**Work to complete**
Please transcribe the listing in its entirety, character for character.

**Material provided**
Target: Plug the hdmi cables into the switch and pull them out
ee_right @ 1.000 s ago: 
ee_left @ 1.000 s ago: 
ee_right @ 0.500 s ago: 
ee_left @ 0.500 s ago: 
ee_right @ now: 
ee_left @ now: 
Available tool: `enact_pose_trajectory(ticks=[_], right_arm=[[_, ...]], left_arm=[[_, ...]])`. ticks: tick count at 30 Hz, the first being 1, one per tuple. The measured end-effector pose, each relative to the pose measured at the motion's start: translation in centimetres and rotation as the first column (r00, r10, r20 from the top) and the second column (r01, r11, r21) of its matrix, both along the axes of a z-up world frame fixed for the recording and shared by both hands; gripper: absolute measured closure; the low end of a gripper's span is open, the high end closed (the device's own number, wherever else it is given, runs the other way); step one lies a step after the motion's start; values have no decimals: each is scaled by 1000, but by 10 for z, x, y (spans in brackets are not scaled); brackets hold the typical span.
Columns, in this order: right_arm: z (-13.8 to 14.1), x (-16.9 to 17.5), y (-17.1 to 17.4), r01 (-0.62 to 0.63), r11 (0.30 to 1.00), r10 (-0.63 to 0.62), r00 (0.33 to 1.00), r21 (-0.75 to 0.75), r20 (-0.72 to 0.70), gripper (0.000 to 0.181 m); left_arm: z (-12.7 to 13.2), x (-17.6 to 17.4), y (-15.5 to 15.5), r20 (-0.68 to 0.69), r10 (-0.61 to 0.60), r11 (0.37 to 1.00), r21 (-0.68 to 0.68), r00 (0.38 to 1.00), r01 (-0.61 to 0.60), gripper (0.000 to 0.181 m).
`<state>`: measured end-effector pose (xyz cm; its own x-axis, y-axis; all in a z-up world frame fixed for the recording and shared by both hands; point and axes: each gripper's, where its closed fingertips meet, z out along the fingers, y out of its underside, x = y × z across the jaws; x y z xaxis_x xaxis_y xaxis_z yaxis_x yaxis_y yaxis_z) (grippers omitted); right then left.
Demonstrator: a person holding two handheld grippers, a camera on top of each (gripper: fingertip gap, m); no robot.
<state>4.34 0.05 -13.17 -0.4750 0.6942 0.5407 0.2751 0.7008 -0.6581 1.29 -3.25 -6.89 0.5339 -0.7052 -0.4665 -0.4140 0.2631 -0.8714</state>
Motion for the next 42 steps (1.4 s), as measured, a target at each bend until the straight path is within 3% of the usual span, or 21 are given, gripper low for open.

**Written answer**
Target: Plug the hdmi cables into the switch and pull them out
ee_right @ 1.000 s ago: 
ee_left @ 1.000 s ago: 
ee_right @ 0.500 s ago: 
ee_left @ 0.500 s ago: 
ee_right @ now: 
ee_left @ now: 
Available tool: `enact_pose_trajectory(ticks=[_], right_arm=[[_, ...]], left_arm=[[_, ...]])`. ticks: tick count at 30 Hz, the first being 1, one per tuple. The measured end-effector pose, each relative to the pose measured at the motion's start: translation in centimetres and rotation as the first column (r00, r10, r20 from the top) and the second column (r01, r11, r21) of its matrix, both along the axes of a z-up world frame fixed for the recording and shared by both hands; gripper: absolute measured closure; the low end of a gripper's span is open, the high end closed (the device's own number, wherever else it is given, runs the other way); step one lies a step after the motion's start; values have no decimals: each is scaled by 1000, but by 10 for z, x, y (spans in brackets are not scaled); brackets hold the typical span.
Columns, in this order: right_arm: z (-13.8 to 14.1), x (-16.9 to 17.5), y (-17.1 to 17.4), r01 (-0.62 to 0.63), r11 (0.30 to 1.00), r10 (-0.63 to 0.62), r00 (0.33 to 1.00), r21 (-0.75 to 0.75), r20 (-0.72 to 0.70), gripper (0.000 to 0.181 m); left_arm: z (-12.7 to 13.2), x (-17.6 to 17.4), y (-15.5 to 15.5), r20 (-0.68 to 0.69), r10 (-0.61 to 0.60), r11 (0.37 to 1.00), r21 (-0.68 to 0.68), r00 (0.38 to 1.00), r01 (-0.61 to 0.60), gripper (0.000 to 0.181 m).
`<state>`: measured end-effector pose (xyz cm; its own x-axis, y-axis; all in a z-up world frame fixed for the recording and shared by both hands; point and axes: each gripper's, where its closed fingertips meet, z out along the fingers, y out of its underside, x = y × z across the jaws; x y z xaxis_x xaxis_y xaxis_z yaxis_x yaxis_y yaxis_z) (grippers omitted); right then left.
Demonstrator: a person holding two handheld grippers, a camera on top of each (gripper: fingertip gap, m); no robot.
<state>4.34 0.05 -13.17 -0.4750 0.6942 0.5407 0.2751 0.7008 -0.6581 1.29 -3.25 -6.89 0.5339 -0.7052 -0.4665 -0.4140 0.2631 -0.8714</state>
Motion for the next 42 steps (1.4 s), as measured, a target at each bend until the straight path is within 3% of the usual span, or 21 are given, gripper low for open.

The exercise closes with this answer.